# DIRECTIONS FOR THIS TASK
In the records below, find the line with "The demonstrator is" and the line with "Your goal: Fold"; return exactly those lines and every line between them.

(Extracted data entries)
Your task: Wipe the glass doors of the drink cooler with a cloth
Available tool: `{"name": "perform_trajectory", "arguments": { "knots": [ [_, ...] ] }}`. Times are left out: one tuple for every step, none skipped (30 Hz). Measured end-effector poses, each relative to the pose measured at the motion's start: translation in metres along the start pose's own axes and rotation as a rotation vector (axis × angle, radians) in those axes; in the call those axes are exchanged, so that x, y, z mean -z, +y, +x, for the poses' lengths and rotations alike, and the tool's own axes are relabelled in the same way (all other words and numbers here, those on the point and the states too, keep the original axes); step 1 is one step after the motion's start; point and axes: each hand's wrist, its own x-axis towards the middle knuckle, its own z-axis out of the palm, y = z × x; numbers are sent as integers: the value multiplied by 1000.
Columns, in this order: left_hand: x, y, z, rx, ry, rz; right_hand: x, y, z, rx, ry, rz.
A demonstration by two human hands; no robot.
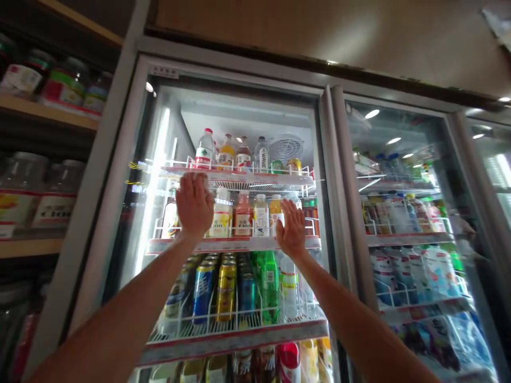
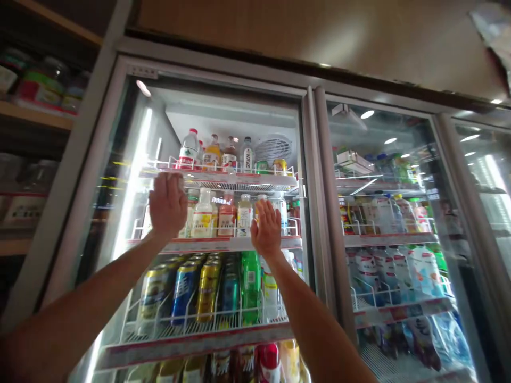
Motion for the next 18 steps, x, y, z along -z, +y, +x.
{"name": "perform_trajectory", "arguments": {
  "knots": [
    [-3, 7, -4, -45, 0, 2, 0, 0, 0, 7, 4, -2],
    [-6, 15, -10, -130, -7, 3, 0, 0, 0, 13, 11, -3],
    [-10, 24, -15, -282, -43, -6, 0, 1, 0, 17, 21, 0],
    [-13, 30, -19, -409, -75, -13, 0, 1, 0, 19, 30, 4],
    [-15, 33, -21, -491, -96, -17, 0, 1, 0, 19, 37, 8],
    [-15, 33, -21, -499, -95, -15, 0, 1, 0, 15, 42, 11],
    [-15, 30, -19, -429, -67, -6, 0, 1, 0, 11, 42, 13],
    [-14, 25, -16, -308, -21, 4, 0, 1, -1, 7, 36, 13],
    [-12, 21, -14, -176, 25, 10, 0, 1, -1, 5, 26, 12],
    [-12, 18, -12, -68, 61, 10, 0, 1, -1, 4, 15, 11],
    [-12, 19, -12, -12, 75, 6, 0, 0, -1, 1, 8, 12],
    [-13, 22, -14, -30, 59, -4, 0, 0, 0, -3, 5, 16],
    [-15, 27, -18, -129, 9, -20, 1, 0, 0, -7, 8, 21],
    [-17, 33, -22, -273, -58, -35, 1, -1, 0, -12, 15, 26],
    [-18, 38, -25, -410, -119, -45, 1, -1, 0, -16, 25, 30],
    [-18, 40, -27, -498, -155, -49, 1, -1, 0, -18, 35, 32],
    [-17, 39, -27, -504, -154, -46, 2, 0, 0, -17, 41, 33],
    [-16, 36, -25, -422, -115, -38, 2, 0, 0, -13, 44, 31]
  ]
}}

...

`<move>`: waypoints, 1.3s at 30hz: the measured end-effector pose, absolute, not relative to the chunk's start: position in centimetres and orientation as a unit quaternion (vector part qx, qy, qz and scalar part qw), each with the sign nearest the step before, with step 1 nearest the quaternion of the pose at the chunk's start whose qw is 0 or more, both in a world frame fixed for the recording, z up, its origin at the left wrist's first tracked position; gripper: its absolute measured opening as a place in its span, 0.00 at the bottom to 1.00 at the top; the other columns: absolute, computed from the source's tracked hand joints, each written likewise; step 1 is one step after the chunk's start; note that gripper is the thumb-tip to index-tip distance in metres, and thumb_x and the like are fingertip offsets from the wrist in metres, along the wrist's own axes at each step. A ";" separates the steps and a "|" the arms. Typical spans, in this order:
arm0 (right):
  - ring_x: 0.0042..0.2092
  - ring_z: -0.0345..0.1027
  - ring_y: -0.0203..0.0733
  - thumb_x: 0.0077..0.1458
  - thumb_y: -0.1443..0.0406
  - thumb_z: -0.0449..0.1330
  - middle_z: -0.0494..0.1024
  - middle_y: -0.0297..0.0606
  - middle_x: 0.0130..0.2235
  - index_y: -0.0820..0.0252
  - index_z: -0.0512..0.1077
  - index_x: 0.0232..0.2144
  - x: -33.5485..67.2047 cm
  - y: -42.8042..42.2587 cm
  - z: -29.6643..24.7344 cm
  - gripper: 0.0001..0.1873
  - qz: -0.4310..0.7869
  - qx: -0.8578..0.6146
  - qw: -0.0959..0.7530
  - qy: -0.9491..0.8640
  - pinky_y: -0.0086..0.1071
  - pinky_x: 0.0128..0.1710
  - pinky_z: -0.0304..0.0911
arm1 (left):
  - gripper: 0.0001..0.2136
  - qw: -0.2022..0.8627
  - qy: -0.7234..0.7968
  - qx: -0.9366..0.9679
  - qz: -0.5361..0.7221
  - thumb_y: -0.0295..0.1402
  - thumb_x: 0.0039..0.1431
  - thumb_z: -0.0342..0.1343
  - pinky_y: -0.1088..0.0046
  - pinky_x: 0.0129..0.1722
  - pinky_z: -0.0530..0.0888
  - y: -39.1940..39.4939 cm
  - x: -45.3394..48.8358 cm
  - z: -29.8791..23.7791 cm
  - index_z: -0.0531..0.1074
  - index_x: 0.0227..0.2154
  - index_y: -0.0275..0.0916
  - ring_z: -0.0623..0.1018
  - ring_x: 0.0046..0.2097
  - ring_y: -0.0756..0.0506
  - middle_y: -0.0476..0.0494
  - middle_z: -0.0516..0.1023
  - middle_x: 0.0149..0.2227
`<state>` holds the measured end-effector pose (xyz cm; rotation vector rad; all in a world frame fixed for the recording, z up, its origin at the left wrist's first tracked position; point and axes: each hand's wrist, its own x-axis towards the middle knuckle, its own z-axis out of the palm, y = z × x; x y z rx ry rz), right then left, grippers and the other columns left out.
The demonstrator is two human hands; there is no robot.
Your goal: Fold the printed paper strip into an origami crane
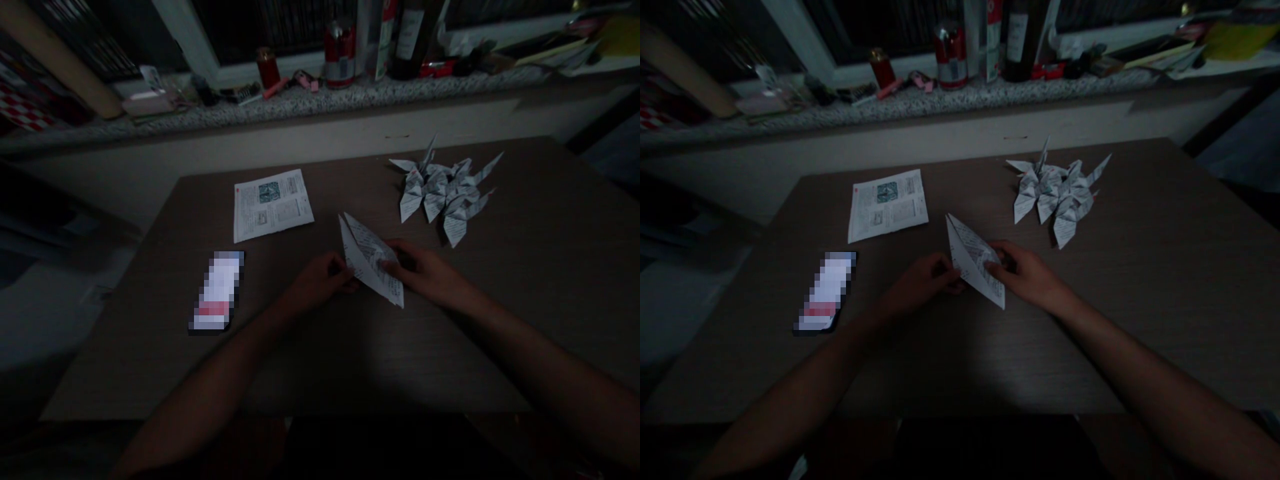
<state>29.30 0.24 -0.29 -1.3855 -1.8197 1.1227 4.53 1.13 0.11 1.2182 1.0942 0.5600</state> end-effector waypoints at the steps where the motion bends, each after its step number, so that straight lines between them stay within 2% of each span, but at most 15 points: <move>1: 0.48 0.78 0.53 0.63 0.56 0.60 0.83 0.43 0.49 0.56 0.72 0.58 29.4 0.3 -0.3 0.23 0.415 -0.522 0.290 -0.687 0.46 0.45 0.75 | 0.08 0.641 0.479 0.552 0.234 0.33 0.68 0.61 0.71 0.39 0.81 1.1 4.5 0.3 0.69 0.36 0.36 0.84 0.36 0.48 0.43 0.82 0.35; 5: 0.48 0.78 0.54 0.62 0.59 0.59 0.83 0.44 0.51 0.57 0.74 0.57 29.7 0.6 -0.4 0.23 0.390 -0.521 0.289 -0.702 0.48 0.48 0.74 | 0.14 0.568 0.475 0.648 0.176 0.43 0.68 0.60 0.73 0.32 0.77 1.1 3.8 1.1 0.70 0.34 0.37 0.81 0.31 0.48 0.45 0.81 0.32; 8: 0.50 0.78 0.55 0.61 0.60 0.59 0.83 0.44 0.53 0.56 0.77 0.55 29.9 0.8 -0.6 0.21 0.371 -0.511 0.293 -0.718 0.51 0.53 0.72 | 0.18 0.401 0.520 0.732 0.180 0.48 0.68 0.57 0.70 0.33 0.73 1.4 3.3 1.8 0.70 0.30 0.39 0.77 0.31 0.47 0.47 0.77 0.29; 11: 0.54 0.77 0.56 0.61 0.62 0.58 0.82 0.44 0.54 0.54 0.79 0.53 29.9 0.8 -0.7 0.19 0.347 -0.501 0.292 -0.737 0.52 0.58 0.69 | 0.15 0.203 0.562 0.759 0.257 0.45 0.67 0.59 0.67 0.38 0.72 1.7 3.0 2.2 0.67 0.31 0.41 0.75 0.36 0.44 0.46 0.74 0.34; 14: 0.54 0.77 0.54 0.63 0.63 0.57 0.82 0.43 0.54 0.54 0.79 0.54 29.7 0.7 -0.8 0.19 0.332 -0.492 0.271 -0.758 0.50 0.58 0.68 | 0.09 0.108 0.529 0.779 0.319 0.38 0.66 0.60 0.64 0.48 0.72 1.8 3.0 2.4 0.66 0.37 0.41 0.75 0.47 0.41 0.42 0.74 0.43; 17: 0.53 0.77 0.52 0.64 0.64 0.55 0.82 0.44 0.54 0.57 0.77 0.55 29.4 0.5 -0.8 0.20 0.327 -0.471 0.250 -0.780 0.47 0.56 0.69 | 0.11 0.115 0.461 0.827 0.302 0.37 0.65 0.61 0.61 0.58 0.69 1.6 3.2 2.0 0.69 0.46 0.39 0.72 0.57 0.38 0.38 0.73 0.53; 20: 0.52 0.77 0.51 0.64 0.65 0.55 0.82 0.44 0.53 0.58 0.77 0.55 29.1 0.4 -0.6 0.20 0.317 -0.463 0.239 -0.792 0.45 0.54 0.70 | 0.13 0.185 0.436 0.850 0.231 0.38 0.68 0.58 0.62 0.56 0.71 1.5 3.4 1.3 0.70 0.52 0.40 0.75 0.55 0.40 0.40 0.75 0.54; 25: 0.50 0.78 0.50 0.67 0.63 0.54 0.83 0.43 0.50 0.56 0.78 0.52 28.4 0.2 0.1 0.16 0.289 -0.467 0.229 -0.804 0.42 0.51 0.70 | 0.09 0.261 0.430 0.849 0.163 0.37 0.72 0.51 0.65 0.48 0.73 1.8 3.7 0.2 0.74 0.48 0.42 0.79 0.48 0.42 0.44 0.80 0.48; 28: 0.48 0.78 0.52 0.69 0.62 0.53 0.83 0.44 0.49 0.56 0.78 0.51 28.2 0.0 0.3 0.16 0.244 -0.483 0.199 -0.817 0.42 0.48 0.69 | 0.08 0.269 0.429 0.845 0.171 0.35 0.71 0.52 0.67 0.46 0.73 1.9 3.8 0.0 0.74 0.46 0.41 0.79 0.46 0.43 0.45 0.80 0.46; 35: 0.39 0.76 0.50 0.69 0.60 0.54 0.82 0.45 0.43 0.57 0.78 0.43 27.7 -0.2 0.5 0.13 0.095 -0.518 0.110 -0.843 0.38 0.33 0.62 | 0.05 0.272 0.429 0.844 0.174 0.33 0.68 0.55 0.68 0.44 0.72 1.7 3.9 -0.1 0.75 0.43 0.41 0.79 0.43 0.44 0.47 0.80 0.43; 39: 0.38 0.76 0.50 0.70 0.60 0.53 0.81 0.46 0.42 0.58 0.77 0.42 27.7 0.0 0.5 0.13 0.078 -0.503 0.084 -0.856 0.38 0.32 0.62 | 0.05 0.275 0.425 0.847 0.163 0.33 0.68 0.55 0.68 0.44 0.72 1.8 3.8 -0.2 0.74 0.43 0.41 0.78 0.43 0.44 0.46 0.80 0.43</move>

# REPLY
The demonstrator is two human hands; there is no robot.
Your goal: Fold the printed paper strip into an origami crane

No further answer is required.